My school uses the formula.....gr i = 60 mg or gr vx = 1000mg.

Here is the problem.

Order NTG gr 1/150 IV stat. Available: NTG 0.4 mg/ml. How many ml's will you give?

Any help would be a blessing....Thanks all.:idea:

Specializes in med/surg, telemetry, IV therapy, mgmt.

the kindest thing you can do for yourself is to learn how to do these problems using dimensional analysis. there are links to tutorials on how to do medication calculations as well as dimensional analysis on post #3 of this thread:

you will also find all kinds of problems already worked out that you can look at on this thread:

order ntg gr 1/150 iv stat. available: ntg 0.4 mg/ml. how many ml's will you give?

dose desired
: grain 1/150

dose on hand
: 0.4 mg/1 ml

1 ml/0.4 mg
(dose on hand)
x 1 grain/`150
(dose desired)
x 60mg/1 grain
(conversion factor)
=
1 ml
(amount to give)

now, when i set up this problem, the dose desired and dose on hand are quantities (marriages) that must remain together. they are ratios, or fractions, that can be expressed with either term in the numerator or denominator. it doesn't matter which is in the numerator or denominator for a dimensional analysis equation as long as the "marriage" remains intact. you want to manipulate the numerators and denominators of these marriages in order to factor out (cross out, multiply out) the
labels
("grains", "mg", "ml")attached to the numbers. the idea is that you only want to be left with
specific labels
on the
final answer
. in this case, you want the label "ml" on the final answer. so, i set up the problem and manipulated the quantities i had to work with so everything was going to factor out except for the label, "ml's". i also added the conversion factor because you need that as well to get rid of "grains" and "mg" on these numbers. then, it was just a matter of doing the math with the numbers.
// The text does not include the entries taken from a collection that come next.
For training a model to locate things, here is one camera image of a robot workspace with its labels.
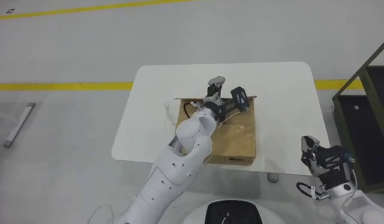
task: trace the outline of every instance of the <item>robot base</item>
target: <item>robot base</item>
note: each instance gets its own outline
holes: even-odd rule
[[[206,214],[208,209],[214,211],[216,215],[220,215],[220,217],[215,217],[215,220],[209,220],[210,224],[227,224],[227,223],[249,223],[249,224],[285,224],[285,222],[273,211],[255,204],[246,200],[237,200],[237,199],[226,199],[226,200],[217,200],[214,202],[206,203],[199,208],[190,212],[182,224],[204,224],[206,223]],[[240,222],[234,222],[234,218],[240,217]]]

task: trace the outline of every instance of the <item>brown cardboard box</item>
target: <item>brown cardboard box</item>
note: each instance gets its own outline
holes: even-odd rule
[[[188,117],[184,113],[184,103],[202,101],[196,99],[182,99],[177,126]],[[187,105],[187,112],[192,115],[196,108]],[[233,110],[227,116],[238,112]],[[212,158],[208,163],[226,165],[252,165],[256,158],[256,122],[254,118],[254,101],[250,100],[250,110],[237,114],[226,121],[220,129],[212,135]]]

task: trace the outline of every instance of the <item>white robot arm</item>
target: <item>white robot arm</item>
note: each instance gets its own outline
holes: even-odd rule
[[[180,123],[175,137],[152,165],[149,177],[117,224],[156,224],[168,206],[178,198],[197,175],[212,153],[211,135],[233,109],[246,111],[249,102],[244,89],[232,90],[232,100],[220,98],[224,77],[208,82],[204,106]]]
[[[344,163],[355,162],[343,147],[334,146],[324,148],[320,141],[312,136],[301,138],[301,161],[308,166],[314,177],[323,183],[322,193],[316,192],[314,187],[304,183],[297,183],[297,188],[304,195],[318,201],[329,199],[336,212],[337,224],[379,224],[384,223],[384,209],[357,189],[357,185],[347,180],[344,172]],[[311,189],[311,194],[301,189],[305,186]]]

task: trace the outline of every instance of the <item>concrete floor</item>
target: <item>concrete floor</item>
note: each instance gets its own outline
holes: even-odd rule
[[[140,0],[0,0],[19,13]],[[1,82],[133,81],[146,64],[304,61],[315,79],[347,79],[384,40],[382,0],[215,0],[0,20]],[[335,91],[318,91],[330,142]],[[0,223],[86,223],[102,204],[126,209],[150,164],[110,155],[129,91],[0,91],[0,110],[36,107],[0,148]],[[0,141],[10,127],[0,123]],[[332,223],[326,202],[282,175],[205,166],[160,223],[217,198],[246,198],[287,223]],[[384,197],[370,195],[384,207]]]

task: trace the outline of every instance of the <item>cable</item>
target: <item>cable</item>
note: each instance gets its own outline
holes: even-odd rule
[[[310,190],[311,190],[311,187],[310,187],[309,185],[305,184],[305,183],[300,183],[300,182],[296,183],[296,188],[297,188],[302,194],[304,194],[305,196],[308,196],[309,198],[312,198],[312,196],[311,196],[309,193],[307,193],[306,191],[304,191],[303,189],[301,189],[300,186],[305,186],[306,188],[308,188],[308,189],[310,189]],[[317,192],[317,191],[315,191],[315,194],[316,194],[317,196],[321,196],[321,195],[322,195],[321,193],[319,193],[319,192]]]
[[[357,224],[359,224],[358,223],[358,221],[355,219],[355,218],[353,218],[350,214],[348,214],[348,213],[345,213],[345,214],[347,214],[350,218],[352,218]]]
[[[239,112],[236,112],[235,114],[230,115],[227,119],[225,119],[222,123],[220,123],[220,124],[218,125],[217,130],[220,129],[220,127],[223,125],[223,123],[225,123],[226,121],[228,121],[229,118],[231,118],[231,117],[233,117],[233,116],[235,116],[235,115],[237,115],[237,114],[239,114],[239,113],[241,113],[241,112],[239,111]]]
[[[185,107],[187,107],[189,104],[191,104],[191,103],[186,102],[186,103],[184,103],[184,105],[182,106],[182,108],[184,109],[184,113],[187,115],[188,119],[191,118],[191,117],[189,116],[189,114],[188,114],[188,112],[187,112],[187,109],[186,109]]]
[[[92,215],[90,216],[90,218],[88,219],[88,222],[86,223],[86,224],[89,224],[90,222],[91,222],[91,220],[92,220],[92,217],[94,216],[94,214],[98,211],[98,210],[100,210],[100,209],[102,209],[103,207],[109,207],[109,209],[110,209],[110,212],[111,212],[111,217],[112,217],[112,224],[115,222],[115,220],[114,220],[114,218],[113,218],[113,210],[112,210],[112,207],[110,207],[110,205],[101,205],[101,206],[99,206],[93,213],[92,213]]]
[[[352,192],[352,195],[350,195],[343,203],[342,205],[339,207],[339,209],[337,210],[336,214],[335,214],[335,217],[341,212],[341,209],[344,207],[344,205],[347,203],[347,201],[349,200],[352,200],[353,196],[355,195],[356,193],[356,190],[358,189],[358,179],[356,178],[356,173],[355,173],[355,170],[352,169],[352,173],[353,173],[353,177],[355,177],[355,189],[353,190]]]
the easiest way that i have found to do these is to take the 60 grains divided by the order which in this case is 150 then divide that by what is on hand which here it is 0.4, so you have

60/150=0.4 then 0.4/0.4mg=1ml

Thanks so much Pixie! I just quoted your last post to my classes fourm... we were just talking about grains today and people were lost... i know this will help...

thanks again!!

:stdnrsrck:

Thanks so much Pixie! I just quoted your last post to my classes fourm... we were just talking about grains today and people were lost... i know this will help...

thanks again!!

:stdnrsrck:

No problem, glad it helped :)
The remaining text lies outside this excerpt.